WHAT TO PRODUCE:
Give back the entire listing that follows, exactly.

SOURCE DATA:
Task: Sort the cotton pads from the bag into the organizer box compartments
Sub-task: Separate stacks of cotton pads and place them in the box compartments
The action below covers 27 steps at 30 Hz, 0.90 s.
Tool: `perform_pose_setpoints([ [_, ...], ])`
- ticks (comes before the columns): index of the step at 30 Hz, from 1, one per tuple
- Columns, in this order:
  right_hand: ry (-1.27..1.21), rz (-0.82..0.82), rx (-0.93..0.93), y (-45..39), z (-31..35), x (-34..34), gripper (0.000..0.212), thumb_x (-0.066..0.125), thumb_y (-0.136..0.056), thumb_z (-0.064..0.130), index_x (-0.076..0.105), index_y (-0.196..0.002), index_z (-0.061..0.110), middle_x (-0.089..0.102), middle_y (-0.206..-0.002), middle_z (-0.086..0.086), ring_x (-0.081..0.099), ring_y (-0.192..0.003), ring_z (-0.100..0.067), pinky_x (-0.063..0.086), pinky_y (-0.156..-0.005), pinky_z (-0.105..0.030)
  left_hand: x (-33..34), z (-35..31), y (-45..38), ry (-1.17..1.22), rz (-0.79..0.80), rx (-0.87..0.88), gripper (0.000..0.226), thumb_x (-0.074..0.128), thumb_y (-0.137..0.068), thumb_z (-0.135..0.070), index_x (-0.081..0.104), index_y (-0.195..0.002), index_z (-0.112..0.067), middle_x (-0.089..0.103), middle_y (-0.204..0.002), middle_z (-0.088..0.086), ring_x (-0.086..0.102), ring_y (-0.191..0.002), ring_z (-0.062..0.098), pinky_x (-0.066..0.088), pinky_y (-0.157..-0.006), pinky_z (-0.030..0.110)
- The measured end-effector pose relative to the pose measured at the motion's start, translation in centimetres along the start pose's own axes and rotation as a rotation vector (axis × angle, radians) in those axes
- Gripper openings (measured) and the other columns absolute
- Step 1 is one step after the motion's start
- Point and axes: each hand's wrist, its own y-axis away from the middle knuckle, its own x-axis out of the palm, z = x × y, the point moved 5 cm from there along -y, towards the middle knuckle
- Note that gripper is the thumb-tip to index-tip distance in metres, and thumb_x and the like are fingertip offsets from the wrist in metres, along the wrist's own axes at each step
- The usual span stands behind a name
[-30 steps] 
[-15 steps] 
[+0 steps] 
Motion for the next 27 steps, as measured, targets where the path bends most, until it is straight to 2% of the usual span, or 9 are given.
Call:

PROBLEM SOLUTION:
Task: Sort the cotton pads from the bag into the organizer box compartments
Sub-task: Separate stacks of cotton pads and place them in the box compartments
The action below covers 27 steps at 30 Hz, 0.90 s.
Tool: `perform_pose_setpoints([ [_, ...], ])`
- ticks (comes before the columns): index of the step at 30 Hz, from 1, one per tuple
- Columns, in this order:
  right_hand: ry (-1.27..1.21), rz (-0.82..0.82), rx (-0.93..0.93), y (-45..39), z (-31..35), x (-34..34), gripper (0.000..0.212), thumb_x (-0.066..0.125), thumb_y (-0.136..0.056), thumb_z (-0.064..0.130), index_x (-0.076..0.105), index_y (-0.196..0.002), index_z (-0.061..0.110), middle_x (-0.089..0.102), middle_y (-0.206..-0.002), middle_z (-0.086..0.086), ring_x (-0.081..0.099), ring_y (-0.192..0.003), ring_z (-0.100..0.067), pinky_x (-0.063..0.086), pinky_y (-0.156..-0.005), pinky_z (-0.105..0.030)
  left_hand: x (-33..34), z (-35..31), y (-45..38), ry (-1.17..1.22), rz (-0.79..0.80), rx (-0.87..0.88), gripper (0.000..0.226), thumb_x (-0.074..0.128), thumb_y (-0.137..0.068), thumb_z (-0.135..0.070), index_x (-0.081..0.104), index_y (-0.195..0.002), index_z (-0.112..0.067), middle_x (-0.089..0.103), middle_y (-0.204..0.002), middle_z (-0.088..0.086), ring_x (-0.086..0.102), ring_y (-0.191..0.002), ring_z (-0.062..0.098), pinky_x (-0.066..0.088), pinky_y (-0.157..-0.006), pinky_z (-0.030..0.110)
- The measured end-effector pose relative to the pose measured at the motion's start, translation in centimetres along the start pose's own axes and rotation as a rotation vector (axis × angle, radians) in those axes
- Gripper openings (measured) and the other columns absolute
- Step 1 is one step after the motion's start
- Point and axes: each hand's wrist, its own y-axis away from the middle knuckle, its own x-axis out of the palm, z = x × y, the point moved 5 cm from there along -y, towards the middle knuckle
- Note that gripper is the thumb-tip to index-tip distance in metres, and thumb_x and the like are fingertip offsets from the wrist in metres, along the wrist's own axes at each step
- The usual span stands behind a name
[-30 steps] 
[-15 steps] 
[+0 steps] 
Motion for the next 27 steps, as measured, targets where the path bends most, until it is straight to 2% of the usual span, or 9 are given.
Call:

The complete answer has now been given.